The fair’s theme of ‘Liveable Cities’ came to life with a masterplan created by H+A, the award-winning Dubai-based architectural firm. Within the concept, new fair features brought together leading industry names such as Bishop Design, who delivered a new concept for the pop-up House of Negroni and Desert Ink, who created an indoor landscaped court that anchored the fair's cafés.

Connecting the fair to the public realm and lending it context, the venue’s outdoor waterfront terrace was activated for the first time with works by sculptor David Harber and designer Marc Ange. Within the fair, large-scale installations including the Breath of Light by Preciosa and Tales, a site-specific work by the acclaimed studio Wilson Associates were presented alongside 175 international and regional design brands and a stellar talks programme.

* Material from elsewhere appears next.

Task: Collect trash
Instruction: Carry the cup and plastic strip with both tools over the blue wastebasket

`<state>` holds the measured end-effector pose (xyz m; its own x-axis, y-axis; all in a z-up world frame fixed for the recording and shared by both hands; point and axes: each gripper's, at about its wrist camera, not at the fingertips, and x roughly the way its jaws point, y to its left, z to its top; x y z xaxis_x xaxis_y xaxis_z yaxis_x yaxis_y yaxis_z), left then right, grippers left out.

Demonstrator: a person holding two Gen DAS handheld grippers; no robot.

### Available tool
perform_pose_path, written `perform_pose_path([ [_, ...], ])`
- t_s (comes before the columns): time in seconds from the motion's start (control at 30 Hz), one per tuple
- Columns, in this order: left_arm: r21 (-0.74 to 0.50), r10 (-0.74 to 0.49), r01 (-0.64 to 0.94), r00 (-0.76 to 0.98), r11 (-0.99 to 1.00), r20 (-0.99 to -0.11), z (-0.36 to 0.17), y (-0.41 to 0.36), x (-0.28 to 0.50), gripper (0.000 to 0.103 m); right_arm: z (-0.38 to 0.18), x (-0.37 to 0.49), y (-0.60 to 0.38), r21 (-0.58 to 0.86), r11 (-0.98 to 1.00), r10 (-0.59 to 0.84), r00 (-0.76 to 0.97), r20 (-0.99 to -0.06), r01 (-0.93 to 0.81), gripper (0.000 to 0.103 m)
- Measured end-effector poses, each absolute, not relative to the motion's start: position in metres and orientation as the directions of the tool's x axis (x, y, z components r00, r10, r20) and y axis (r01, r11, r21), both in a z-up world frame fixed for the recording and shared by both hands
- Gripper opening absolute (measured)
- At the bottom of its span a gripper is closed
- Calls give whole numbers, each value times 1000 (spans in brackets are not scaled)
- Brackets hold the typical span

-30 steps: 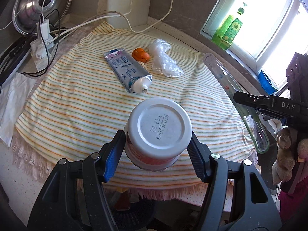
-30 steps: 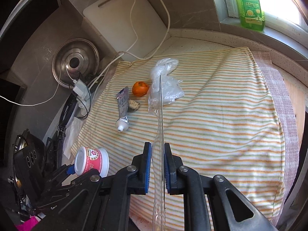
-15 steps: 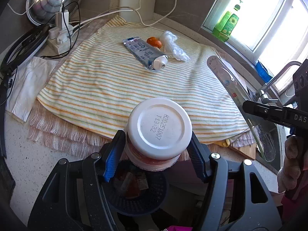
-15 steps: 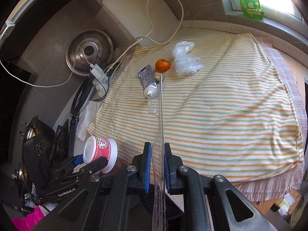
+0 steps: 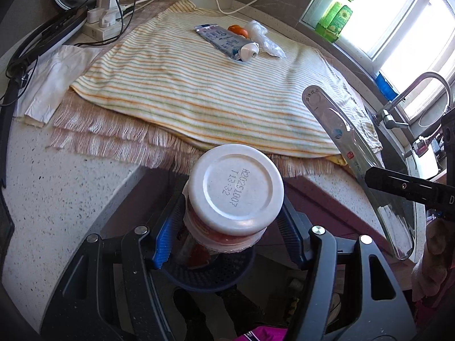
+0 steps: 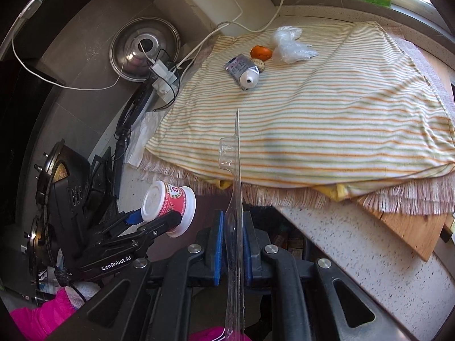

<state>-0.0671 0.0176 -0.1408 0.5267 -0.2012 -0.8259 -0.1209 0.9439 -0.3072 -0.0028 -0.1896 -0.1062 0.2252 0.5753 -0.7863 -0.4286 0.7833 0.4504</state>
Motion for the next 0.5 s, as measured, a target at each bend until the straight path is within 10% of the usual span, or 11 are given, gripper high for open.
perform_pose_path([
  [0.5,-311,-236,-98,450,945,-861,-179,14,-105,66,-155,-63,-169,439,783,536,119,-836,-442,10],
])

With a footprint of 12,000 square meters, Downtown Design 2018 was the fair’s biggest showcase to date. In addition to market leaders such as Kettal, Moroso, Poltrona Frau, Serip, Sancal and Herman Miller who returned to exhibit their latest collections, newcomers such as Artemide, Baxter, Diesel Living, Frato, Normann Copenhagen and Thonet also presented their new ranges to the region’s leading architects, interior designers and design professionals visiting the fair.

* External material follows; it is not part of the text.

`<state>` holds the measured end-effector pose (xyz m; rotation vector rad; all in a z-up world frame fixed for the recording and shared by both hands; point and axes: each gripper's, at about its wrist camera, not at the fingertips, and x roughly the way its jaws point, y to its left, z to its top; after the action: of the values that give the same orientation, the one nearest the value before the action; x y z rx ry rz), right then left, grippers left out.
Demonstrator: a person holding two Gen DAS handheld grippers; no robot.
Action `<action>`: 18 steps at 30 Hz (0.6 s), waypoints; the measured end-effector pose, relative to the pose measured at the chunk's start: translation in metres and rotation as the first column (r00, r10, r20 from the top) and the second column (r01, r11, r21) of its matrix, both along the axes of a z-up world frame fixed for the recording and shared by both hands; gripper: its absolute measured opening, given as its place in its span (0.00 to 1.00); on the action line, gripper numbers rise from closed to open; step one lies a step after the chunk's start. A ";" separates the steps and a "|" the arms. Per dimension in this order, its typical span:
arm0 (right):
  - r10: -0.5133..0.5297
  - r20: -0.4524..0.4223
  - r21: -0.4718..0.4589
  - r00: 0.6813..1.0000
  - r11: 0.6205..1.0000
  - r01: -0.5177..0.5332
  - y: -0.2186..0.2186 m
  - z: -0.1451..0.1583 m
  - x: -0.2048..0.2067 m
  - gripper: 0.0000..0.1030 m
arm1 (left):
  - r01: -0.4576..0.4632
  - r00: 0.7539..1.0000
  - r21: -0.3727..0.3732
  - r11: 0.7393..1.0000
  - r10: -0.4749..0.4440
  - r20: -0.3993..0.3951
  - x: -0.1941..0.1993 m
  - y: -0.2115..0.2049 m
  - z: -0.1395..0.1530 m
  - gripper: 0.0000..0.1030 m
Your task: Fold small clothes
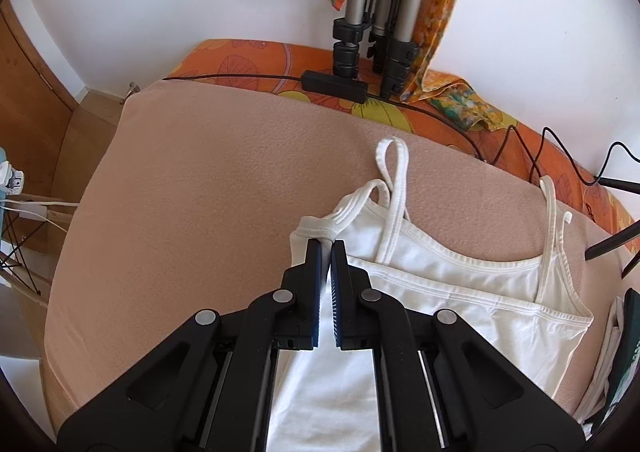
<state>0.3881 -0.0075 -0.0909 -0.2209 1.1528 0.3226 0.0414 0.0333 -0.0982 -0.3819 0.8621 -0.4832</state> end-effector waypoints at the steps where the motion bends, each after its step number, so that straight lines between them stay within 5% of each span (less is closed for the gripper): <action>1: -0.005 0.003 -0.004 1.000 1.000 0.005 -0.006 0.001 -0.001 0.05 | 0.015 1.000 -0.002 1.000 -0.015 -0.004 0.001 -0.005 0.000 0.03; 18: -0.094 -0.016 -0.044 0.995 0.995 0.094 -0.073 -0.035 0.006 0.05 | 0.159 0.984 0.015 0.987 -0.157 -0.085 0.014 -0.059 -0.019 0.03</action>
<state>0.3939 -0.0806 -0.1254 -0.2014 1.1846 0.2171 0.0554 -0.0256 -0.1168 -0.3166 0.9823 -0.6079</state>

Showcasing limited-edition and bespoke design from the region and beyond, Downtown Design’s new platform featured established designers as well as emerging talent. Florence based purveyors of collectable design, Manfredi Style presented their 24-carat gold plated chair Arco and Wink lights, on-trend with a pastel fringe. British artist Nadia-Anne Ricketts is known for skillfully transforming sound into tessellated woven patterns. She presented her bespoke tapestries, BeatWoven.

Joining Emirati designer Aljoud Lootah who debuted her new seating collection inspired by the traditional ‘takhia’ (cushion) was Abdalla Al Mulla, who, in collaboration with Dubai Culture & Arts Authority presented an adaptive seating concept, Shak’l. Based on a system of pivoted planes, the bench adapts to the requirements of the community that gathers around it. The Foundry explored slip casting with sand and Studio D.04 sandblasted wood to create a limited-edition table with a rippled top.

Dubai-based architect and designer Layth Mahdi launched his eponymous brand at the fair with a collection of robot-chiselled marble vases that won him the Harper’s Bazaar Interiors Award 2018 for the ‘Best Emerging Designer’. Sakina Kara-Sabur and Alicia Spoljar of BySOZO Interiors were revealed as the winners of Design 100, a competition organized by Dubai Design District (d3) as part of their ‘Design for Good’ initiative. Their design, a reading bench devised around a system of seven interlocks pays homage to the UAE.  


From Cosentino who partnered with the American University of Sharjah on an installation that explored materiality, light and reflection, to Alia Mazrooei who presented a pop-up majlis inspired by the UAE desert in collaboration with Sharjah-based 1971 Design Space, one-of-a-kind projects connected regional talent with international know-how. The Emirati contemporary design studio Albal worked with Lasvit to create ‘Flow’. The lighting installation is a composition of a series of hand-blown glass planes with the texture of each panel inspired by the play of light on water’s surface.